The Big Five were found using factor or pincipal component analysis (PCA). PCA is a methematical method that reduces the covariances among personality ratings to a smaller number of factors. The goal of PCA is to capture as much of the variance as possible with the smallest number of components. Evidently there is a trade-off. However, often the first components account for most of the variance while additional components add very little additional information. Using various criteria, five components seemed to account for most of the variance in personality ratings and the first five components could be identified in different datasets. So, the Big Five were born.

One important feature of PCA is that the components are independent (orthogonal). This is helpful to maximize the information that is captured with five dimensions. If the five dimensions would correlated, they would present overlapping variances and this redundancy would reduce the amount of explained variance. Thus, the Big Five are conceptually independent because they were discovered with a method that enforced independence.

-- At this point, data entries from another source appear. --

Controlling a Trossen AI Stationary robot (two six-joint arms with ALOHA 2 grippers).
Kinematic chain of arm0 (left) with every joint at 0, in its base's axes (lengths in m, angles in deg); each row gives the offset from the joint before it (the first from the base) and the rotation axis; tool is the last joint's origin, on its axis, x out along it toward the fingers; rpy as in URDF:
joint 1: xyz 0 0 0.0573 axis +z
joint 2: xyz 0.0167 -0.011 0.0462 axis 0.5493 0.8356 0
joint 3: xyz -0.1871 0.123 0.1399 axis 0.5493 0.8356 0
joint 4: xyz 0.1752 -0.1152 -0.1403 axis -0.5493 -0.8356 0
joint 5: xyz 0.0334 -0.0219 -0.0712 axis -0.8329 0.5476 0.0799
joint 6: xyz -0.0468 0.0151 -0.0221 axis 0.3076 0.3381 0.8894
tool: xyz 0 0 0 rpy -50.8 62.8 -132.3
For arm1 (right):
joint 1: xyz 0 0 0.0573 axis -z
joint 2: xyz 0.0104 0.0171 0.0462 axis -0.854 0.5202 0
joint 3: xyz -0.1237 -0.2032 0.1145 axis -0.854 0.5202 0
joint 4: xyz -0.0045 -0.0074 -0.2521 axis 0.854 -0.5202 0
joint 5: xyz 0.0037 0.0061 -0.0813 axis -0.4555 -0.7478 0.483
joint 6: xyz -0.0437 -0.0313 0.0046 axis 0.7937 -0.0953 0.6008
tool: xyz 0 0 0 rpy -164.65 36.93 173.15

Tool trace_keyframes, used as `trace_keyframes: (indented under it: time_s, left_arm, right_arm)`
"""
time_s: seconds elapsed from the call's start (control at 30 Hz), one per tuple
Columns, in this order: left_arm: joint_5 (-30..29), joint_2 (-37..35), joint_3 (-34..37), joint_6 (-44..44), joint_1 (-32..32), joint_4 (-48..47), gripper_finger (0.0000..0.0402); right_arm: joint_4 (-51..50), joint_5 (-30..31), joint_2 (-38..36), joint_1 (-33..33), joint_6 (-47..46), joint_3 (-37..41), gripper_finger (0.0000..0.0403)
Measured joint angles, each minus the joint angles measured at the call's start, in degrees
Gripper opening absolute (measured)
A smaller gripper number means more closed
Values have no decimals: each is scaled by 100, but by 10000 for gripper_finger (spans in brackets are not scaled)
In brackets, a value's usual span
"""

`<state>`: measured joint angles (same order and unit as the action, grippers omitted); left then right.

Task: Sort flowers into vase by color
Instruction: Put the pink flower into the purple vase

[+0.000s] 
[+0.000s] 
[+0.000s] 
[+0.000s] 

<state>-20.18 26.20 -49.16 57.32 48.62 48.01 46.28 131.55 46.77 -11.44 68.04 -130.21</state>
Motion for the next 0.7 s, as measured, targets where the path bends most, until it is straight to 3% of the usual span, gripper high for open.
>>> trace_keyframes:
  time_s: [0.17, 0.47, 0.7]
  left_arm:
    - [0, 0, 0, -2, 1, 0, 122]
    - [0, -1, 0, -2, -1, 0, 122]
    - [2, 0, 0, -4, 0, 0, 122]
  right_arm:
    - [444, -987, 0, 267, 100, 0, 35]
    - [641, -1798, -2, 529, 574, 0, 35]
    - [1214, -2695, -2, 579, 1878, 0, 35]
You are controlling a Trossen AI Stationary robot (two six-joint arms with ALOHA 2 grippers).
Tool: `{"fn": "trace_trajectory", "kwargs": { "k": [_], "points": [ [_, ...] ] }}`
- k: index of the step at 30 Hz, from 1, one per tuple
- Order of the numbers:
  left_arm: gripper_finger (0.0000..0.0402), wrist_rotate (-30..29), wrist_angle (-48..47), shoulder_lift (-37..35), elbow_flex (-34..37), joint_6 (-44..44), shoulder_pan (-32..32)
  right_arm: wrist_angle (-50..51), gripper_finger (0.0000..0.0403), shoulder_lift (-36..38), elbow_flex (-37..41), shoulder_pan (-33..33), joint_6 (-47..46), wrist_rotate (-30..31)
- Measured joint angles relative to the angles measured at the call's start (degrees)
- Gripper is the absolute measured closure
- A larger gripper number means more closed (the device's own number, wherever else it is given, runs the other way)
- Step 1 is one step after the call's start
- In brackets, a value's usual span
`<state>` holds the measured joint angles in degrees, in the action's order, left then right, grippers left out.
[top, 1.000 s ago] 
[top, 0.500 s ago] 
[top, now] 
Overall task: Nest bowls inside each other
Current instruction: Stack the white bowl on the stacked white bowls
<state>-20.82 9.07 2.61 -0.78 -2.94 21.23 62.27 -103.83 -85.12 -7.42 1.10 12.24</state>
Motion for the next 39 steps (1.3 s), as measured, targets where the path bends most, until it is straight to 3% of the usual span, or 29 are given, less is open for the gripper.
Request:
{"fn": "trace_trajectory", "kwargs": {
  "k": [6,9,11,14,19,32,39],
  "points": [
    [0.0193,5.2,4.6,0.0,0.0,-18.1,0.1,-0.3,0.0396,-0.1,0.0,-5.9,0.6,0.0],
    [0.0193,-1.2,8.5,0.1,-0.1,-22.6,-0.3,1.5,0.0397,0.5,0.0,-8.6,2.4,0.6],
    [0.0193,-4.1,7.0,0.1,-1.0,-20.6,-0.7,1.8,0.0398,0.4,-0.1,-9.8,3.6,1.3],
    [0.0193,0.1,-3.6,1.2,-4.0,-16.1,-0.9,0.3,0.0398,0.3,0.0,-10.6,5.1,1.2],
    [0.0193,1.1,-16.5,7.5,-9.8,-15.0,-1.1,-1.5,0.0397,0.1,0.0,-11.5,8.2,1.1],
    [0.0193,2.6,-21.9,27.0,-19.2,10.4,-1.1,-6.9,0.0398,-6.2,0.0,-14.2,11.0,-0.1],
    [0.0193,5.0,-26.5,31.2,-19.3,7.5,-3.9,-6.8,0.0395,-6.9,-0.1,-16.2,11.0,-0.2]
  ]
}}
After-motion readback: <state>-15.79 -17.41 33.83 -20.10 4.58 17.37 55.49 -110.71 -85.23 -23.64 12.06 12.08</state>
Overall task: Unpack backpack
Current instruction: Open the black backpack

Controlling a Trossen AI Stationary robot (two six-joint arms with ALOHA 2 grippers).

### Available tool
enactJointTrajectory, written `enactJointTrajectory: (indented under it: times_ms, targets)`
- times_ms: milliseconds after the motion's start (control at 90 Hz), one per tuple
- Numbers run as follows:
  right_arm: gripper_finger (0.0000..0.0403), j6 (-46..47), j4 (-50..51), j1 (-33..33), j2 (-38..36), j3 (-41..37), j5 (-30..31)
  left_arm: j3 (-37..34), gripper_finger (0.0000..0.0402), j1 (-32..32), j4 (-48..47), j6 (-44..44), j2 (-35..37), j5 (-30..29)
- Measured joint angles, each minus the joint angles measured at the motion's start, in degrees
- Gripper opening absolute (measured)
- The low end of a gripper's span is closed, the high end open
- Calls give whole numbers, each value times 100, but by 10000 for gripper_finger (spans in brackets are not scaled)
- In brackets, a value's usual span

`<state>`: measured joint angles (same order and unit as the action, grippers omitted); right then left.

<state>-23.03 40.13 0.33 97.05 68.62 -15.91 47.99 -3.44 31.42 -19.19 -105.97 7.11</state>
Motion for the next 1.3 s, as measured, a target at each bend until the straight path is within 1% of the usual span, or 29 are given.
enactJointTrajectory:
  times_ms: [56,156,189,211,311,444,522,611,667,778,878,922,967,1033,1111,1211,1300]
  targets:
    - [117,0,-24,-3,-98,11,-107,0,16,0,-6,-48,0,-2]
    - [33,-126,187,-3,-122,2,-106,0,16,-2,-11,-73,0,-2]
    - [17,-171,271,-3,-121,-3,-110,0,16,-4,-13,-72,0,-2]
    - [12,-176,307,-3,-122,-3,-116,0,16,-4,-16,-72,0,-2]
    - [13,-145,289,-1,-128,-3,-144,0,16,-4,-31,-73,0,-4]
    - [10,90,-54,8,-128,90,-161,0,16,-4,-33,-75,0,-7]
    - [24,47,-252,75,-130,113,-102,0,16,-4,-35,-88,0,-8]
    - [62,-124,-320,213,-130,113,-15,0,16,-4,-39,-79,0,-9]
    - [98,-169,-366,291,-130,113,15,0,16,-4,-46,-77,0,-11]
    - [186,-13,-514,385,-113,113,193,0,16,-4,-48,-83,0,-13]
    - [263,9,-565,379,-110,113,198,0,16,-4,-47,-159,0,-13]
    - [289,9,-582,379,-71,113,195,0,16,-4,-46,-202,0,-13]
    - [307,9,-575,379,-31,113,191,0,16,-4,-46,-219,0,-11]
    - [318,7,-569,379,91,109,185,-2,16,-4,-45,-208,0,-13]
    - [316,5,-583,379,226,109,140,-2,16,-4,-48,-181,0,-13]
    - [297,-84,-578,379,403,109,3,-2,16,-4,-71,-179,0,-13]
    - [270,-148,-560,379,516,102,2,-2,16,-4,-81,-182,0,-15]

Scale Scores are not Factors

While principal component analysis is useful to classify personality traits, it is not useful to do basic research on the causes and consequences of personality. For this purpose, personality psychologists create scales. Scales are usually created by summing items that belong to a common factor. For example, responses to the items “talkative,” “sociable,” and “reserved” are added up to create an extraversion score. Ratings of the item “reserved” are reversed so that higher scores reflect extraversion. Importantly, sum scores are only proxies of the components or factors that were identified in a factor analysis or a PCA. Thus, we need to distinguish between extraversion-factors and extraversion-scales. They are not the same thing. Unfortunately, personality psychologists often treat scales as if they were identical with factors.

Big Five Scales are not Independent

Now something strange happened when personalty psychologists examined the correlations among Big Five SCALES. Unlike the factors that were independent by design, Big Five Scales were not independent. Moreover, the correlations among Big Five scales were not random. Digman (1997) was the first to examine these correlations. The article has garnered over 800 citations.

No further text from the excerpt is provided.